Durante três anos, o governo ignorou todas as críticas da oposição – acusada de pretender impedir a regeneração do país e a recondução da economia à senda do crescimento e da prosperidade geral – e até se insurgiu contra o Tribunal Constitucional por não aceitar submeter-se ao interesse soberano dos “nossos” credores providenciais. Invariavelmente, durante três longos anos, o governo e a “troika” dialogavam a sós e falavam em uníssono! Pela sua parte, o governo determinou que os seus membros voassem na Europa em classe turística, extinguiu os governos civis, agrupou freguesias, fechou alguns tribunais, reduziu o subsídio de desemprego e vendeu empresas públicas ao desbarato, sem acautelar os interesses estratégicos nacionais. Como era inevitável, os cortes extraordinários em salários e pensões, a asfixia do serviço nacional de saúde e da educação, apesar de brutais, não se traduziriam na prometida redução sustentada da despesa.

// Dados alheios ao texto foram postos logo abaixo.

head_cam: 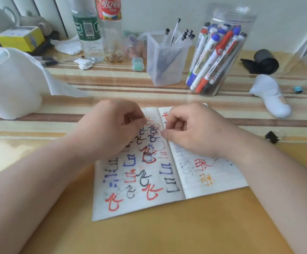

Era, por isso, com natural curiosidade e expectativa que se aguardava pelo primeiro balanço dessa miraculosa terapia que, ministrada com esmerado zelo, prometeu a definitiva cura de todas as mazelas e debilidades pátrias. Mas não foi assim! As maleitas afinal persistem e o coro, apesar de repetidamente ensaiado, por fim, desafinou. No relatório da primeira avaliação realizada após a conclusão do “programa de resgate”, a Comissão Europeia afirma, segundo a agência Lusa, que, “no geral, o ritmo das reformas estruturais parece ter diminuído consideravelmente desde o final do programa, revertendo os progressos alcançados em alguns casos”! Censura a atualização do salário mínimo, congelado há mais de três anos, indiferente às premências eleitorais que se avizinham! Responsabiliza o governo pelo aumento do défice estrutural e, além disso, recrimina-o por ter criado dificuldades ao seu trabalho de monitorização e por não prestar as informações requeridas atempadamente.

Simultaneamente, por cá, o Presidente da República congratulava-se com a melhoria “da imagem” do país no estrangeiro. Por seu turno, o primeiro-ministro amplificava a dissonância, afiançando o sucesso das suas políticas e a satisfação dos credores, ao mesmo tempo que proclamava a definitiva superação das dificuldades experimentadas nos últimos três anos e aproveitava a ocasião para agradecer o contributo dado pelas instituições particulares de solidariedade social para cuidar da pobreza que o seu governo tanto se esforçou por disseminar.